Your objective.
From the first line to the last, repeat the data exactly and drop the pictures.

(Beginning of Recorded data)

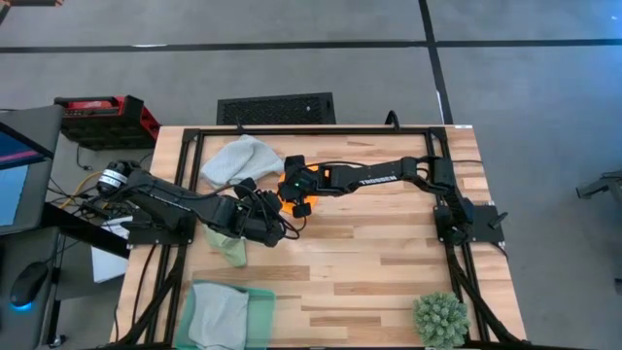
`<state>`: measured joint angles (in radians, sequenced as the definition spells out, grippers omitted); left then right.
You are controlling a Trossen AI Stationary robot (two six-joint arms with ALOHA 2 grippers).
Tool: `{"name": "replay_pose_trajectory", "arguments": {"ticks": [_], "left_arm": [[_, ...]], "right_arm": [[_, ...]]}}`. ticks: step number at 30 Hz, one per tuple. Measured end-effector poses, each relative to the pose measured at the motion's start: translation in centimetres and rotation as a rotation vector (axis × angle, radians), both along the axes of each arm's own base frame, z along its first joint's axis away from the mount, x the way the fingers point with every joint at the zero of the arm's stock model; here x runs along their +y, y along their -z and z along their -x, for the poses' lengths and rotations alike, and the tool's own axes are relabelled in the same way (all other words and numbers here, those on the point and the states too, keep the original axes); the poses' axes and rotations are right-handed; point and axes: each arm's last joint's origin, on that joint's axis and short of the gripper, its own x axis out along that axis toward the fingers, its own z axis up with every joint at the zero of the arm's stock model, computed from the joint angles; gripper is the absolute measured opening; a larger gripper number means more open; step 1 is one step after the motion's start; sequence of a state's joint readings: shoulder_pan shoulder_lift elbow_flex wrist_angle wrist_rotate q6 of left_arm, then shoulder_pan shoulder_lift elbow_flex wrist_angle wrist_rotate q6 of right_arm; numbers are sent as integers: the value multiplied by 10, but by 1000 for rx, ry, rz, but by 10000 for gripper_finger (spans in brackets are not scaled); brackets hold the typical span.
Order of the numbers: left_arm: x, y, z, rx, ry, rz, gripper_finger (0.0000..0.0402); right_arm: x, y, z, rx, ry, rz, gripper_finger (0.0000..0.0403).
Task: Fold microfiber towels
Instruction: Fold the yellow microfiber cloth, then put the yellow microfiber cloth into the green bin
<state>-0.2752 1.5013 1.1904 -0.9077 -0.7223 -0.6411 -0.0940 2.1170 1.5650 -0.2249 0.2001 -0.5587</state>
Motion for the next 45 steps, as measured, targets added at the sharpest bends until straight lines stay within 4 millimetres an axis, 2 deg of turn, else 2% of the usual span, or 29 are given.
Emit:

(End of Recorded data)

Task answer.
`<state>`: measured joint angles (in radians, sequenced as the definition spells out, grippers omitted); left then right.
You are controlling a Trossen AI Stationary robot (two six-joint arms with ALOHA 2 grippers).
Tool: `{"name": "replay_pose_trajectory", "arguments": {"ticks": [_], "left_arm": [[_, ...]], "right_arm": [[_, ...]]}}`. ticks: step number at 30 Hz, one per tuple. Measured end-effector poses, each relative to the pose measured at the motion's start: translation in centimetres and rotation as a rotation vector (axis × angle, radians), both along the axes of each arm's own base frame, z along its first joint's axis away from the mount, x the way the fingers point with every joint at the zero of the arm's stock model; here x runs along their +y, y along their -z and z along their -x, for the poses' lengths and rotations alike, and the tool's own axes are relabelled in the same way (all other words and numbers here, those on the point and the states too, keep the original axes); the poses' axes and rotations are right-handed; point and axes: each arm's last joint's origin, on that joint's axis and short of the gripper, its own x axis out along that axis toward the fingers, its own z axis up with every joint at the zero of the arm's stock model, computed from the joint angles; gripper is the absolute measured opening; a larger gripper number means more open; step 1 is one step after the motion's start; sequence of a state's joint readings: shoulder_pan shoulder_lift elbow_flex wrist_angle wrist_rotate q6 of left_arm, then shoulder_pan shoulder_lift elbow_flex wrist_angle wrist_rotate q6 of right_arm; numbers are sent as integers: the value multiplied by 10, but by 1000 for rx, ry, rz, but by 10000 for gripper_finger (spans in brackets are not scaled); brackets hold the typical span.
Order of the numbers: left_arm: x, y, z, rx, ry, rz, gripper_finger (0.0000..0.0402); right_arm: x, y, z, rx, ry, rz, gripper_finger (0.0000..0.0403).
Task: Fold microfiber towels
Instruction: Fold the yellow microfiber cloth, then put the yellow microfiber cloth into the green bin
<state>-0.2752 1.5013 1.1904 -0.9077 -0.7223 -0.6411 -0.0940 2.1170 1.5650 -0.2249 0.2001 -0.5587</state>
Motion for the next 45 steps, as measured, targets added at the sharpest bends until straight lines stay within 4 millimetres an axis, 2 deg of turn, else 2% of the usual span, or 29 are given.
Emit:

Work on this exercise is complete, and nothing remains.